*The task:*
When you reach the line with "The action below" in the data below, begin printing lines exactly, and stop once the line with "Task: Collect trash" has been printed.

*Extracted data entries:*
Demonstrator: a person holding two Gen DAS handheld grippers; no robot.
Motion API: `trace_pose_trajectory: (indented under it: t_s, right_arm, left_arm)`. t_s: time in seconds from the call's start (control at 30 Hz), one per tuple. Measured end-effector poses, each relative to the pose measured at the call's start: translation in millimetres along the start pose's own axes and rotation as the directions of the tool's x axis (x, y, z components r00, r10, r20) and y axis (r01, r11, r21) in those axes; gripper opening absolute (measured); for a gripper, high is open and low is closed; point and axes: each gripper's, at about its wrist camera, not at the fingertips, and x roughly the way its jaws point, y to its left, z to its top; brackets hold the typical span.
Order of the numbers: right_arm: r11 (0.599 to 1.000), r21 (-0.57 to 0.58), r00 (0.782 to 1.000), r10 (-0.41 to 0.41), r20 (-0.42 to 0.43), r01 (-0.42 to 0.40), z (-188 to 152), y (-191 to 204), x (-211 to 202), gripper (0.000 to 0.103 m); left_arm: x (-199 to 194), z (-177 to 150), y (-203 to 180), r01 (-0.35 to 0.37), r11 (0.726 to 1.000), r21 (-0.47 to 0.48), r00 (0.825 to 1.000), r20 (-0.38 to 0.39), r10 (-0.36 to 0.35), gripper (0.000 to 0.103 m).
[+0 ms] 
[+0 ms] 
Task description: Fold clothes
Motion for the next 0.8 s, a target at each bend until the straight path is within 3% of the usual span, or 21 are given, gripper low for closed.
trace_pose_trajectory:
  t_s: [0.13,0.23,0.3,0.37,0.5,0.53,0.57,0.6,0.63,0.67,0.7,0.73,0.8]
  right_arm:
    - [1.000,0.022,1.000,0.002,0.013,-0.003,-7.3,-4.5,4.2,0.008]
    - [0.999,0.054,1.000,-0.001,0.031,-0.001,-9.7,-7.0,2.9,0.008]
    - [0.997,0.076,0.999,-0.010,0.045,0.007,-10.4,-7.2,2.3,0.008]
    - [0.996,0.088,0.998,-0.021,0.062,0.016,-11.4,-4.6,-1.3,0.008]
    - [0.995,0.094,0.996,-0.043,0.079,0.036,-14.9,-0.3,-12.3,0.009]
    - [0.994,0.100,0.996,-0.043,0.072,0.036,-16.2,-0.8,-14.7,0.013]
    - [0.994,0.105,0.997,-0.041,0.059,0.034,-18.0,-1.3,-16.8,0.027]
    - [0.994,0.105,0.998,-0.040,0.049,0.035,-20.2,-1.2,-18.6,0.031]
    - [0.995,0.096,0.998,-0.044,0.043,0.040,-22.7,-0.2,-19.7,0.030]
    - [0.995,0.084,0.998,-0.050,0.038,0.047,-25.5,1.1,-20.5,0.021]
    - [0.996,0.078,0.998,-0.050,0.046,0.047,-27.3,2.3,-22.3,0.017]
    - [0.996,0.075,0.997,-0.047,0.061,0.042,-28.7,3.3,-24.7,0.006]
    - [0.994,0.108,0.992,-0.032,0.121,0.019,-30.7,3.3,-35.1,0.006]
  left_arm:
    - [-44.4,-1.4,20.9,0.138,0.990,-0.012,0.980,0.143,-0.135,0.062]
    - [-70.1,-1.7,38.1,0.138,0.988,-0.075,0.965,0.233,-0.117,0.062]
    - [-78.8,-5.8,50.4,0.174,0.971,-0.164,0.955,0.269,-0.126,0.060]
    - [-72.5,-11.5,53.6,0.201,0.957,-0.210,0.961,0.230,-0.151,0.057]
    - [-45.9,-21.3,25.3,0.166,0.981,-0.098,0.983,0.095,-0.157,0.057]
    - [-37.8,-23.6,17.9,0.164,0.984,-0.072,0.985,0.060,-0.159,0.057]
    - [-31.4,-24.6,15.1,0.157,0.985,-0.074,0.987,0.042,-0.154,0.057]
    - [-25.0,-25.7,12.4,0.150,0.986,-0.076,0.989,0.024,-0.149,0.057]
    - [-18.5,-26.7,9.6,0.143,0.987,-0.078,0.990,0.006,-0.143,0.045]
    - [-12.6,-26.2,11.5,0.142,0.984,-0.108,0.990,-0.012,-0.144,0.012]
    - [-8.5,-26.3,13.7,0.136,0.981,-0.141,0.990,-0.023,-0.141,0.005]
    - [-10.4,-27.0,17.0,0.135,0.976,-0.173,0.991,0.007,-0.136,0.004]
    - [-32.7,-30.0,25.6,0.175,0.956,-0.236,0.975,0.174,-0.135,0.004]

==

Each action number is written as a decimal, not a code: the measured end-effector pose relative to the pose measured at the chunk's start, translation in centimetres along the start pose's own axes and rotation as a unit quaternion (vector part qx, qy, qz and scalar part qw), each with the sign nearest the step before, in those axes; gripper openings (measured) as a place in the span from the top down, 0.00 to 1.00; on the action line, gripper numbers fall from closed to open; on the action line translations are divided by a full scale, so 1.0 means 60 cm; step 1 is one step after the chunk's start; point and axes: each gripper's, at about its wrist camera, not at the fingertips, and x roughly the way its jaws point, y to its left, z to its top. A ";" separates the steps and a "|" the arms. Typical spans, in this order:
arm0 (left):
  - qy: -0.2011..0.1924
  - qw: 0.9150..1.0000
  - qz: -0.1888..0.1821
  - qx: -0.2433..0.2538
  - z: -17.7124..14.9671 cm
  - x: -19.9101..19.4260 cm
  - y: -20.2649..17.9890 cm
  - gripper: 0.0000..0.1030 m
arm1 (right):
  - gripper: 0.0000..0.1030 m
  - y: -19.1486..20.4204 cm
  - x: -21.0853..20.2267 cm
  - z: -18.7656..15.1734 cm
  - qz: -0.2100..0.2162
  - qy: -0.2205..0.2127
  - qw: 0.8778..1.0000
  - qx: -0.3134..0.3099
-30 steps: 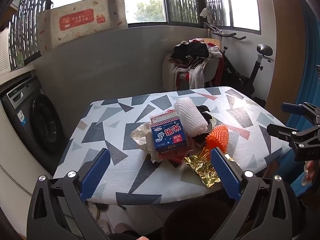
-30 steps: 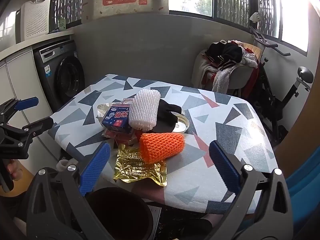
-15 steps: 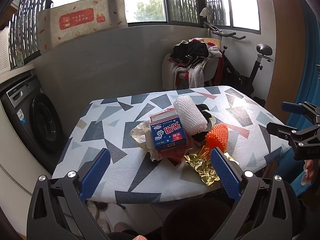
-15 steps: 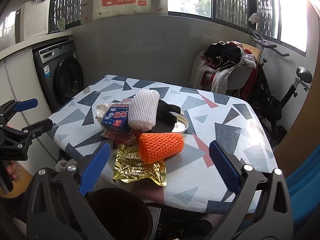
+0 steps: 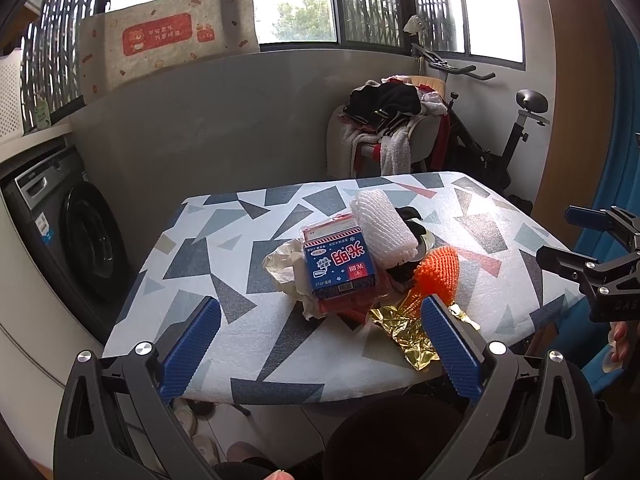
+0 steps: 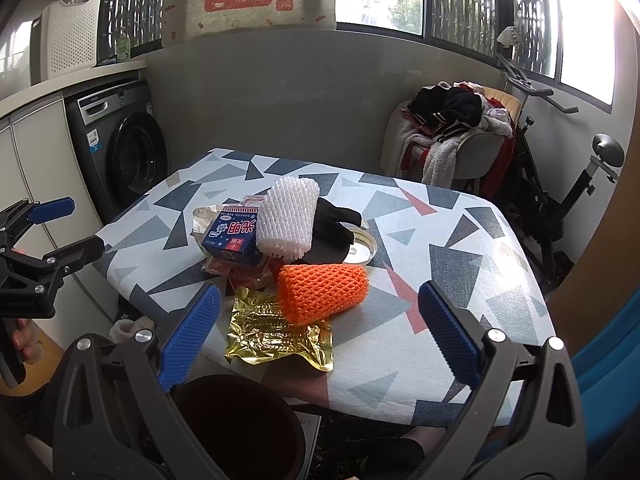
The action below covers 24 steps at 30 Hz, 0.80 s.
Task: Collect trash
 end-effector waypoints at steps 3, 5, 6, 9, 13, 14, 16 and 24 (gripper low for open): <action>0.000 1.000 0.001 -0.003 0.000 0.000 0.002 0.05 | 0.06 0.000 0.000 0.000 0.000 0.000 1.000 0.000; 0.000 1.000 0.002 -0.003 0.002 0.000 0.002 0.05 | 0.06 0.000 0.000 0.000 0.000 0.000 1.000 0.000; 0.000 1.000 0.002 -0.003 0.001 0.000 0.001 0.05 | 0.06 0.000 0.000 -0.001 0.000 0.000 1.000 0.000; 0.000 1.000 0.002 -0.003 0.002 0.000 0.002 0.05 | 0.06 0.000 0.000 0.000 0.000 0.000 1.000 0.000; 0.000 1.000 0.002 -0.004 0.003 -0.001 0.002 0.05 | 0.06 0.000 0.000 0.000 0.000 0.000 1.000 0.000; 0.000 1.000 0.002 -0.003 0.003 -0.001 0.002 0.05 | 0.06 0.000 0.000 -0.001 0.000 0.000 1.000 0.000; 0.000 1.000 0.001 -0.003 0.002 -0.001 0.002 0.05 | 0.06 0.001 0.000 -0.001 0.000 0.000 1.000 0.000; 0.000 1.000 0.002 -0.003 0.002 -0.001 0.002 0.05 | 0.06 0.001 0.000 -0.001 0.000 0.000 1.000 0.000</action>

*Reply to the exercise:*
The action below covers 24 steps at 30 Hz, 0.80 s.
Task: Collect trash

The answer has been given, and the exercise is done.